Command-line interface

The command-line interface (CLI) of Woltka provides several commands:

Main workflow:

classify: Complete classification workflow that analyzes sequence alignments based on a classification system and generate profiles.

Profile utilities:

collapse: Collapse a profile by feature mapping and/or hierarchy.
normalize: Normalize a profile to fractions and/or by feature sizes.
filter: Filter a profile by per-sample abundance.
merge: Merge multiple profiles into one profile.
coverage: Calculate per-sample coverage of feature groups.

Classify

Basic

Option	Description
`--input`, `-i` (required)	Path to input alignment file or directory of alignment files.

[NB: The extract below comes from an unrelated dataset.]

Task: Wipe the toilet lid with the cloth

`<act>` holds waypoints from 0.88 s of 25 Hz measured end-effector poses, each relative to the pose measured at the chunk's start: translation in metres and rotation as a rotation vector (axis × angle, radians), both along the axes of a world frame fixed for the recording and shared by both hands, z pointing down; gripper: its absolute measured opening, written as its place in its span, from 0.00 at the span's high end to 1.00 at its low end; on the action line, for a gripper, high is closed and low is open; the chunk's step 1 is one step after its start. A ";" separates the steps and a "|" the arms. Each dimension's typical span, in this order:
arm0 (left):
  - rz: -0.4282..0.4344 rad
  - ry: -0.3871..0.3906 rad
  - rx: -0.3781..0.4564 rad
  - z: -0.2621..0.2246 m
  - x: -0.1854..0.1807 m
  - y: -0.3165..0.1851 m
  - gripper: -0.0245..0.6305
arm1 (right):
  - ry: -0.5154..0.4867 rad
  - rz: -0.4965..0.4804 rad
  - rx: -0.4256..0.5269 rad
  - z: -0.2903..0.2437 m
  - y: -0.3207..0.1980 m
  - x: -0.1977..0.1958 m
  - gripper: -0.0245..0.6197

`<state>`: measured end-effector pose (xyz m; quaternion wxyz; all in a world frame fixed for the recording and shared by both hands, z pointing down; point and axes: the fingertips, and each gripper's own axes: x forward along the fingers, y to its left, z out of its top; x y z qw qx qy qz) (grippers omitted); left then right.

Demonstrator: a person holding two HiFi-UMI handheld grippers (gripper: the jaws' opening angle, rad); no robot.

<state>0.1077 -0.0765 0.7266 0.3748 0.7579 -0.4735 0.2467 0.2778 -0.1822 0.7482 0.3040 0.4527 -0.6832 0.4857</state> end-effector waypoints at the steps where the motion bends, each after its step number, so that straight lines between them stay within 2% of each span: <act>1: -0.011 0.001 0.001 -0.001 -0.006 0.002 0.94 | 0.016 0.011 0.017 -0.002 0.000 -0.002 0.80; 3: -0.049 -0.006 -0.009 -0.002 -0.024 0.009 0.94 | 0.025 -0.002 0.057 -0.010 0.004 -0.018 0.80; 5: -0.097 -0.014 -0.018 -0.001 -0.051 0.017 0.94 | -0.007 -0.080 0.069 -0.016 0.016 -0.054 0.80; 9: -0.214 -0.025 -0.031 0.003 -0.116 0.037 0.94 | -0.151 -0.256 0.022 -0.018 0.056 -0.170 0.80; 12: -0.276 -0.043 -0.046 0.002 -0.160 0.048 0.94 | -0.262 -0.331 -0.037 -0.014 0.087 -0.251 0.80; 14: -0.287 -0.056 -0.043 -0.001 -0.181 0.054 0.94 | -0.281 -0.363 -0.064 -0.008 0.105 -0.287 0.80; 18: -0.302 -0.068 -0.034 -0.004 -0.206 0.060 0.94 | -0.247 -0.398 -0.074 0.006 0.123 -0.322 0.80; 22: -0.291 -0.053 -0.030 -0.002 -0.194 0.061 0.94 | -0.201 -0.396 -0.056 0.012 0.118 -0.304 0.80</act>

Enter "-" for stdin.
`--output`, `-o` (required)	Path to output profile file or directory of profile files.

Input files

See input files for details.

Option	Description
`--format`, `-f`	Format of read alignments. Options: `sam`: SAM format. `b6o`: BLAST tabular format. `paf`: PAF format. `map`: A simple map of query <tab> subject If not specified, program will automatically infer from file content.
`--filext`, `-e`	Input filename extension following sample ID.
`--samples`, `-s`	Sample IDs to include in the analysis. Can be a comma-separated string or path to a list file. Also defines the order of samples in the output.
`--demux/--no-demux`	Demultiplex alignment by first underscore in query identifier.
`--exclude`, `-x`	Subject IDs to exclude while parsing alignments. Can be a comma-separated string or path to a list file. If an alignment is hit, the entire query (and its paired mate, if any) will be dropped.
`--trim-sub`	Trim subject IDs at the last given delimiter. Can accept the default value "_" or enter a custom value.

Hierarchies

See classification system for details.

Option	Description
`--nodes`	Hierarchies defined by NCBI nodes.dmp or compatible formats.
`--newick`	Hierarchies defined by a tree in Newick format.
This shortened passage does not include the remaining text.